Si un hombre de traje muy caro y
sentado en la cornisa de la azotea de un rascacielos lee
aparentemente tranquilo un libro titulado “10 razones para no
saltar”, no es aventurado suponer cuál puede ser su estado de
ánimo, y aún su previsible intención de futuro.
Si un hombre vestido con un traje de
marca que sube en el ascensor de un gran edificio observa con mirada
fija e imperturbable la bajada de pasajeros de viaje piso tras piso
mientra él espera hasta la azotea para apearse, es razonable que uno
sienta curiosidad.
Si un hombre sale por la puerta de una
entidad financiera con su exquisito traje hecho a medida mientras
sostiene con su mano derecha una cartera de piel extrañamente
abierta hasta quedar desdoblada dejando caer al suelo su contenido de
informes, expedientes, papeles de diversa importancia y hasta su
móvil (¡su móvil!) mientras sostiene con fuerza en su mano
izquierda un libro y en su mirada se lee una decisión sin retorno,
no es de extrañar que lo miren con cierta extrañeza.
Si un hombre de aspecto impecable entra
en una librería, se dirige a la sección de libros de autoayuda y,
tras coger y hojear uno a uno casi todos los volúmenes, finalmente
lanza una carcajada al leer un título, es comprensible el estupor en
las miradas de clientes y empleados.
Si un hombre sentado tras un escritorio
de caoba escucha absorto el relato que un cliente con ojos inundados
de infinita pena el destino que le han deparado a ese cliente las
arriesgadas operaciones financieras que la entidad del hombre tras el
escritorio de caoba le aconsejó acometer con los ahorros de toda la
vida del cliente; si ese hombre llora cuando el cliente deja su
despacho de art decó, uno se preguntaría qué ocurre en el mundo
para que un renombrado financiero vierta lágrimas por las desdichas
de alguien que nunca le importó como persona.

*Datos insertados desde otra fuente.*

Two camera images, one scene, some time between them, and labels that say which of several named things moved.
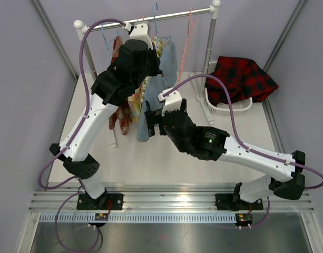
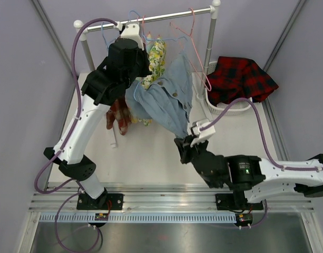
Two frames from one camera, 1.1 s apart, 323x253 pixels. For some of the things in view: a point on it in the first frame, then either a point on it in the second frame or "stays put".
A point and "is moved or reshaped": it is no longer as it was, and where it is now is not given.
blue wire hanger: x=155 y=22 -> x=156 y=40
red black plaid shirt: x=246 y=81 stays put
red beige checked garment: x=123 y=113 stays put
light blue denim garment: x=156 y=86 is moved or reshaped
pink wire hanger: x=185 y=43 -> x=193 y=12
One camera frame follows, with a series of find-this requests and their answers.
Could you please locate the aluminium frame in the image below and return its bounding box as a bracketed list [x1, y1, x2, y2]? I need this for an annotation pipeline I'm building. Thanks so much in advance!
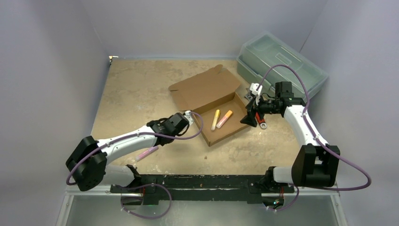
[56, 184, 347, 226]

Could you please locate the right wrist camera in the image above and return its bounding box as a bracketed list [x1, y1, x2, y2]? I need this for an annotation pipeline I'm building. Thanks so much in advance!
[248, 83, 263, 105]

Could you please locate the red handled adjustable wrench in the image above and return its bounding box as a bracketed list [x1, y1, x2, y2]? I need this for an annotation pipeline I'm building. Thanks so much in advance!
[244, 93, 267, 129]

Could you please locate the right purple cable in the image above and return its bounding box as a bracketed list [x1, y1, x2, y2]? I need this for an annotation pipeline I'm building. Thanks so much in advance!
[257, 65, 373, 191]

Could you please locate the purple highlighter marker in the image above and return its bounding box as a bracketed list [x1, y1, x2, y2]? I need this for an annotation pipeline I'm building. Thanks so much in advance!
[135, 146, 159, 161]

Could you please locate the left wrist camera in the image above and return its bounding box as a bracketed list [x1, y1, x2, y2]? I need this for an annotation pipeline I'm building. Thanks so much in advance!
[183, 111, 194, 125]

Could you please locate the yellow highlighter marker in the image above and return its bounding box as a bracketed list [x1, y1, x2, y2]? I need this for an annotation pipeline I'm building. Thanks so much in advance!
[211, 109, 220, 131]

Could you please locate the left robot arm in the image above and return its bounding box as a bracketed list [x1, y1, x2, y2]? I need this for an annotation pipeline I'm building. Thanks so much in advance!
[65, 111, 194, 193]

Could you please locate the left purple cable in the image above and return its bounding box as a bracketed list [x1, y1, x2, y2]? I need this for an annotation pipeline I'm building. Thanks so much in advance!
[66, 111, 205, 186]

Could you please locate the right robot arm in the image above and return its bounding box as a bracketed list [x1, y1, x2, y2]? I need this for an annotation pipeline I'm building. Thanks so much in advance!
[240, 81, 340, 192]

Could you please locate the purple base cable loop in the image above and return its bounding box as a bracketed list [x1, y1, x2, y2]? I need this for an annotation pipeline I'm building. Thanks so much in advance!
[120, 183, 174, 219]

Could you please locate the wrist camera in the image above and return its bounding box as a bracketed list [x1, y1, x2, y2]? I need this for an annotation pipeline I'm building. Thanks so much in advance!
[183, 111, 194, 125]
[248, 83, 263, 105]

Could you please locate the translucent green plastic toolbox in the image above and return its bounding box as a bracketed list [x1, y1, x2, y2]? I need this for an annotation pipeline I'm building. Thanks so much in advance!
[237, 32, 328, 100]

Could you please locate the brown cardboard box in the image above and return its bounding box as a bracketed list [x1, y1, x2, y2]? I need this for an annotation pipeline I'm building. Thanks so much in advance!
[168, 65, 249, 146]

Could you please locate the orange pink highlighter marker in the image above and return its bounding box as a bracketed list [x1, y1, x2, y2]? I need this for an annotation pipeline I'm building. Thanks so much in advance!
[216, 110, 233, 129]

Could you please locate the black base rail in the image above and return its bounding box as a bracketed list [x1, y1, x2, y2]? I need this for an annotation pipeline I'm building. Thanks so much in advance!
[110, 171, 295, 205]

Si un hombre, un banquero de postín,
celebra el cierre de un negocio de altura en un restaurante de no
menos postín acompañado en el brindis por colegas y políticos de
aún más postín y tras vaciar su copa de cava la estrella contra la
mesa, uno puede imaginar las caras de desconcierto de sus compañeros y socios.
Si un hombre logra por fin alcanzar su
sueño de siempre y trepar a la cima de una prestigiosa entidad
financiera desde la que podrá contemplar el mundo a sus pies,
adquirir posesiones de ensueño sin preguntar el precio, hacerse
trajes a medida, jugar disfrutando con la vida de las personas, pero
no logra sentirse dentro del sueño porque un pellizco en su corazón
se lo impide, un aprendiz de psicólogo podría pronosticar que ese
hombre acabaría algún día en el borde de una azotea de un
rascacielos dudando si tirarse. Y que al final ningún libro de
autoayuda evitaría el inevitable desenlace.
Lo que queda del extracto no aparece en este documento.